Por una vez, y sin que sirva de precedente, voy a hablar bien de una serie española: La vida breve, comedia escrita por Cristóbal Garrido y Adolfo Valor que narra en clave indie-esperpéntica el fugaz reinado de Luis I de Borbón. Pese a sus inevitables (y buscados) anacronismos, su wokismo en alguna escena sonrojante y sus guiños republicanoides, La vida breve es una serie muy divertida y valiente, que se atreve a adentrarse en un periodo de la Historia de España que es un campo minado y, sobre todo, te arranca alguna carcajada que otra. Es, digamos, una especie de mixtolobo entre una comedia gamberra y una mirada valleinclanesca al interior de una dinastía que se estaba asentando en un reino que, todavía, les era extraño e incomprensible. Hago una floreada reverencia a los papeles realizados por Javier Gutiérrez como el melancólico Felipe V (lo consigue rescatar de lo esperpéntico para darle profundidad dramática) y Leonor Watling, maravillosamente altiva interpretando a esa mujer ambiciosa y manipuladora que fue Isabel de Farnesio.
En general, el siglo XVIII sigue siendo una centuria muy desconocida para los españoles, más allá de cuatro palabras y nombres (Ilustración, Ensenada, Carlos III, Esquilache...). Esta ignorancia se reproduce a escala local. En Sevilla, el setecientos es una época por lo general ignorada, quizás porque fue el siglo maldito en el que perdió la Casa de la Contratación y la ciudad fue degradada a mera capital agraria.
Aun así, el XVIII fue muy importante para Sevilla y merecería una mejor valoración por parte de sus actuales habitantes. Fueron los años de la construcción de edificios como las fábricas de Tabacos y Artillería, la reforma de la Casa de la Moneda o la construcción de un caserío medio que se conserva en parte. También de palacios. Uno de ellos es el del Pumarejo, levantado en 1773 por el conde Pedro Pumarejo y cuya plaza-hall, en la década de los 70 del pasado siglo, se convirtió en el casino principal de yonkis y drogatas de toda laya, lo que la condenó a una marginalidad de la que fue saliendo, aunque no del todo, a partir del Plan Urban de 1995. La restauración de este hermoso palacio, que por fin ha comenzado, ha sorteado todo tipo de meandros, entre ellos los de las especulaciones de alguna empresa hotelera demasiado cuca.
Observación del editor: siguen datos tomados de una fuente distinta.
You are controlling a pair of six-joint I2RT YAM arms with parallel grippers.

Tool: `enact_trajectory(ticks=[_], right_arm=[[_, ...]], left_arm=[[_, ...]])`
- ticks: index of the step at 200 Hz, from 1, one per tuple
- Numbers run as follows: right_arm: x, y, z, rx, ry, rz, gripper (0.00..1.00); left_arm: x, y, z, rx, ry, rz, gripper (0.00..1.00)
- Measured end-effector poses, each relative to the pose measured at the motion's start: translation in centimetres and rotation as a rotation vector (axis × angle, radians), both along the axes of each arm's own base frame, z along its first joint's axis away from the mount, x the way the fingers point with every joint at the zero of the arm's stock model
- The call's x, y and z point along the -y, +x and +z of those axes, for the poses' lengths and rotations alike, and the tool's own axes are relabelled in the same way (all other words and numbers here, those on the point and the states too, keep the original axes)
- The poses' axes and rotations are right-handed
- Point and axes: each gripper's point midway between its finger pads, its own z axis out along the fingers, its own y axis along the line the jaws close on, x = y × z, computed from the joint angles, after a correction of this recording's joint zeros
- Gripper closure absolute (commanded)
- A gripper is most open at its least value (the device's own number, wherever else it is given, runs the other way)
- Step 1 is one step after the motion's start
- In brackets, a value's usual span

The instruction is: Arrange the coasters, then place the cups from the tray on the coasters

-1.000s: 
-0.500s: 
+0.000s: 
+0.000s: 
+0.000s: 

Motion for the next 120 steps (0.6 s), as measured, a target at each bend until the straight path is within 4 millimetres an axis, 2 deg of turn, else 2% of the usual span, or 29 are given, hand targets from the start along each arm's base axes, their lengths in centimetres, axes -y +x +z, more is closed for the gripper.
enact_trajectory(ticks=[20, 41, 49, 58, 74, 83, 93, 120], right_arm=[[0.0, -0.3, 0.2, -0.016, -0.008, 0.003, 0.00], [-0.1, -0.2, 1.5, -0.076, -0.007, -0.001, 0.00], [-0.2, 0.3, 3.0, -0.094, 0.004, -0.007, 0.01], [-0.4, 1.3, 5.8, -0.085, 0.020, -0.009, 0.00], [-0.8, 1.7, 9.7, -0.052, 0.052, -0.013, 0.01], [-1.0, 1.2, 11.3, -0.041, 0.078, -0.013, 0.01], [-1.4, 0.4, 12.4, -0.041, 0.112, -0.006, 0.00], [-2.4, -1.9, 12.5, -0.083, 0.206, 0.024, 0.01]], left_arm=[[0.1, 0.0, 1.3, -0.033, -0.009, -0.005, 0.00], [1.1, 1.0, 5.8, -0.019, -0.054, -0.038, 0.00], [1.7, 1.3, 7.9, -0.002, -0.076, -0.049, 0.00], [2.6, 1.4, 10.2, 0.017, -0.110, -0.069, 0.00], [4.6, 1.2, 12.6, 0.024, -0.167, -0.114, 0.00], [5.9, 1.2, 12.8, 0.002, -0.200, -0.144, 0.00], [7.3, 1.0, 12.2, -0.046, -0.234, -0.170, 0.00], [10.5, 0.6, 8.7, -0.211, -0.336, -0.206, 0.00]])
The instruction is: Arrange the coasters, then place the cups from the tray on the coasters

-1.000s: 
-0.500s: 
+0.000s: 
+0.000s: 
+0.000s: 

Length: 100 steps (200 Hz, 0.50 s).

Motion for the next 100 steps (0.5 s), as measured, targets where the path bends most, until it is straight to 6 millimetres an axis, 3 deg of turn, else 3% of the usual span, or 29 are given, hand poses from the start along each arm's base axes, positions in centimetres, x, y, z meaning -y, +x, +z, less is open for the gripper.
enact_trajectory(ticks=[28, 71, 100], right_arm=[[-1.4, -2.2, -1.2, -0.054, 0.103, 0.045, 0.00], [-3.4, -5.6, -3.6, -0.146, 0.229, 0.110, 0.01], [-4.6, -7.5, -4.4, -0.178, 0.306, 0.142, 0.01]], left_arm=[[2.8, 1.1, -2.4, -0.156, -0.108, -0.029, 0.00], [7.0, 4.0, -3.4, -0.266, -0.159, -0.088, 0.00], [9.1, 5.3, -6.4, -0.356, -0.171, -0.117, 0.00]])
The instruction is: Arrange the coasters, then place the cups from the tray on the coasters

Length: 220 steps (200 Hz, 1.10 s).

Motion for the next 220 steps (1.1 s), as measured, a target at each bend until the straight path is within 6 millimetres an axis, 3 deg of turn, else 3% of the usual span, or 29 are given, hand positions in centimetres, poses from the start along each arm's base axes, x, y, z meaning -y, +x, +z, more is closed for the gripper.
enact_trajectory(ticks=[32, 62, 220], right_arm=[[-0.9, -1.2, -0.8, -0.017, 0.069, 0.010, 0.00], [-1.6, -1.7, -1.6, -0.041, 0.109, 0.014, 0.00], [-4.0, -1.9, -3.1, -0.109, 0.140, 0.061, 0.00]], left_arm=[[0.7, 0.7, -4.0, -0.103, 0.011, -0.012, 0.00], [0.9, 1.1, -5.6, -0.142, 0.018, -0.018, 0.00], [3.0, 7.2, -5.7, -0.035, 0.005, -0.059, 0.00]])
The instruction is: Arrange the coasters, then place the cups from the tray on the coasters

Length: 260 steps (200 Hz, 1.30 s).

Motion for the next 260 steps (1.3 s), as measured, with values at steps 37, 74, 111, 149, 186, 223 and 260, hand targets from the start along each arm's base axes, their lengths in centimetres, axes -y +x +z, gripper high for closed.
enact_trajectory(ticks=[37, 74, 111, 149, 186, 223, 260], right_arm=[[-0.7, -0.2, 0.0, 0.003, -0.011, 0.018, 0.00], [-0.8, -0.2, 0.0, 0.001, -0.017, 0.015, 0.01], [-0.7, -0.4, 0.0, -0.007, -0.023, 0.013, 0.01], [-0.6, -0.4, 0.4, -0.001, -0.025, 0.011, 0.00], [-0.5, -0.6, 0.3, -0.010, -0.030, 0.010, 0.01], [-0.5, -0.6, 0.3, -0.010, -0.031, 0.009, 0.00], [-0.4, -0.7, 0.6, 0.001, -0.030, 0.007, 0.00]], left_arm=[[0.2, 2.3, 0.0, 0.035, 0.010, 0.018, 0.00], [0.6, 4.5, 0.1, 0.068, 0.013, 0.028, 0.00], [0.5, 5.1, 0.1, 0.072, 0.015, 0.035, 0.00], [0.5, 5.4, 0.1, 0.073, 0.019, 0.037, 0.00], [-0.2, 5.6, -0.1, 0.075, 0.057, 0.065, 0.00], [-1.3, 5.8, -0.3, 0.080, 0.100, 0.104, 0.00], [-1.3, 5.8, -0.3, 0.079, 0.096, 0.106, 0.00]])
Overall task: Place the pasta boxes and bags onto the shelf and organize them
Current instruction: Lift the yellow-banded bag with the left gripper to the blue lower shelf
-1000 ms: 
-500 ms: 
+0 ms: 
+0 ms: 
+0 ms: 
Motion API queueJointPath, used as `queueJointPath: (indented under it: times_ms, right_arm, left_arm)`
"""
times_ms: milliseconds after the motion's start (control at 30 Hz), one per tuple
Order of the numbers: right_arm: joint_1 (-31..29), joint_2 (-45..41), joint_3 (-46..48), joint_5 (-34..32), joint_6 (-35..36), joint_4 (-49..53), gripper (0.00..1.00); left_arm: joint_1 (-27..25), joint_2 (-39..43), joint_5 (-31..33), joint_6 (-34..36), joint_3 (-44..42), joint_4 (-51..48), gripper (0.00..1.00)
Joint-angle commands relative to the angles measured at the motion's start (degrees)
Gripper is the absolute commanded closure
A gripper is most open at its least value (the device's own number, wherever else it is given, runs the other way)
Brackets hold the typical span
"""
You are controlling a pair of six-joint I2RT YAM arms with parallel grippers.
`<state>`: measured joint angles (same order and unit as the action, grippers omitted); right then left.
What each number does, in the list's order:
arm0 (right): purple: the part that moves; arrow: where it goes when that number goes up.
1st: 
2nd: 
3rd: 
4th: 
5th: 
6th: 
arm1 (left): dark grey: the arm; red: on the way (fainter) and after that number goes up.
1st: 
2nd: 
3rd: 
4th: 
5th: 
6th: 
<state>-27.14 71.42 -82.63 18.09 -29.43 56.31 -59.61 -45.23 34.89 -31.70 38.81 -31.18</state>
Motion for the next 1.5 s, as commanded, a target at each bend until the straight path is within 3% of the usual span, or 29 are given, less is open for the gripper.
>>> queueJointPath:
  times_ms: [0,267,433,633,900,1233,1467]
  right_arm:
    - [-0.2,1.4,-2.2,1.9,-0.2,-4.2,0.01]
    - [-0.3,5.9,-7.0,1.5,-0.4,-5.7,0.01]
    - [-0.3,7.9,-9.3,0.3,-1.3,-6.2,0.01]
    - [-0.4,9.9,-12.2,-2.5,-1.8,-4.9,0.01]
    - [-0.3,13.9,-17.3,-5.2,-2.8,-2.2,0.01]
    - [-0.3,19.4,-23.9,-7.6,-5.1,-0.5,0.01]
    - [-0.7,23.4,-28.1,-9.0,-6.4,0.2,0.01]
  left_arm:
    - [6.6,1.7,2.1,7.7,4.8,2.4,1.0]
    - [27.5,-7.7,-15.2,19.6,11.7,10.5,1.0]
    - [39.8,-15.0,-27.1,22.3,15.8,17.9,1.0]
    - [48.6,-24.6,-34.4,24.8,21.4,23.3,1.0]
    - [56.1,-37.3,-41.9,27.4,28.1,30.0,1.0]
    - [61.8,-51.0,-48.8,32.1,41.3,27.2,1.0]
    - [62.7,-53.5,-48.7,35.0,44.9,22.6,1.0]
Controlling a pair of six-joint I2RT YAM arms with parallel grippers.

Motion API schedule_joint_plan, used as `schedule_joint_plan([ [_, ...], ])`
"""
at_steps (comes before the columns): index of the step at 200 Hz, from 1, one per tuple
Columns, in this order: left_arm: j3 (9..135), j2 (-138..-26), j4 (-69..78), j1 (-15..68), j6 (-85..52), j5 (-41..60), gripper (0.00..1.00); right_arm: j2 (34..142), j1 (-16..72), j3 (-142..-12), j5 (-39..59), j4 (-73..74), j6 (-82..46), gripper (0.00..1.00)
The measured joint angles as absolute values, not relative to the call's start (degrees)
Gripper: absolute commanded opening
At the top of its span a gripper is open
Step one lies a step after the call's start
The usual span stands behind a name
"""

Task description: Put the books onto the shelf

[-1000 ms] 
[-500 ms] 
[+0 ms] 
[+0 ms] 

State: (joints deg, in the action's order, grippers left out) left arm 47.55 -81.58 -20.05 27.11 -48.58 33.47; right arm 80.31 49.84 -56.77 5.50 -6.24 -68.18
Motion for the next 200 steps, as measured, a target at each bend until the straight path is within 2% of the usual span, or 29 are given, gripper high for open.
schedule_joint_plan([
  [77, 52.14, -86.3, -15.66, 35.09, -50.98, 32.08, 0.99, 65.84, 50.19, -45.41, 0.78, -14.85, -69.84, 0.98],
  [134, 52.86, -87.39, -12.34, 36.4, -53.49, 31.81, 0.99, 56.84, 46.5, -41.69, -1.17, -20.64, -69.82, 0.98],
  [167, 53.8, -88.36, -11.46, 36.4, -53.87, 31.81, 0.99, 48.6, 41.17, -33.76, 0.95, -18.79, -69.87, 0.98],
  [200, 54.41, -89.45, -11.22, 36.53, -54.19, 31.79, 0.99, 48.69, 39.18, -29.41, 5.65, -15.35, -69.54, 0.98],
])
Su declaración como monumento en 2003, gracias a la lucha vecinal, fue una batalla ganada de la Sevilla conservacionista. Es día de aleluyas, pues, y de recomendar una parada especial para contemplar su maravilloso escudo de armas, atribuido a Cayetano de Acosta (el de la Fama de la Universidad), uno de los más hermosos blasones que se pueden ver en un reino que rebosa armas por todo su extendido y señorial caserío.